The Turkish Lira opened the week with a gap of over 15% against major currencies after the removal of the Turkish central bank governor by President Erdogan over the weekend, leading the country to a new monetary crisis.
The currency collapsed in the very early hours of Asian Monday trading, hitting a low of 8.50 against the US dollar and 10 against the Euro before pared back some losses.
The governor hiked the country’s main interest rate by 200 basis points to 19% last week, which was necessary to fight the 15% inflation level, restore some policy credibility, increase the foreign reserves, and bring stability to the lira.
However, President Erdogan shocked the financial markets for a third time since 2019, removing the hawkish governor, and replacing him with an opponent of higher interest rates, and tight monetary policy.
The Istanbul stock exchange lost 10%, while the government’s bonds suffered their biggest daily drop on record as investors expect prolonged market volatility, risk of debt default, and rate cuts.

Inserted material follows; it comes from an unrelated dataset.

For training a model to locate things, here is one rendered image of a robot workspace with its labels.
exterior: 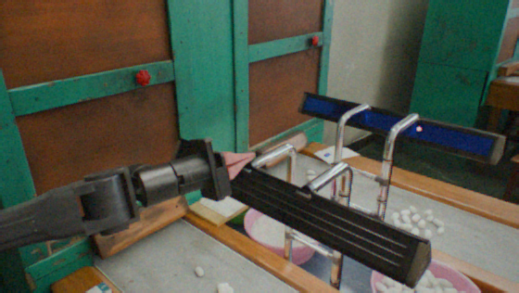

The surprised removal had a brief ripple effect on the financial markets, with investors rotating away from companies exposed to the Turkish economy, and reduced some positions from the risky emerging markets, and their high-yielding currencies.
The safe-havens US dollar and Japanese Yen led the gains across the board amid a general risk aversion sentiment as investors worry over a possible contagion in the global markets.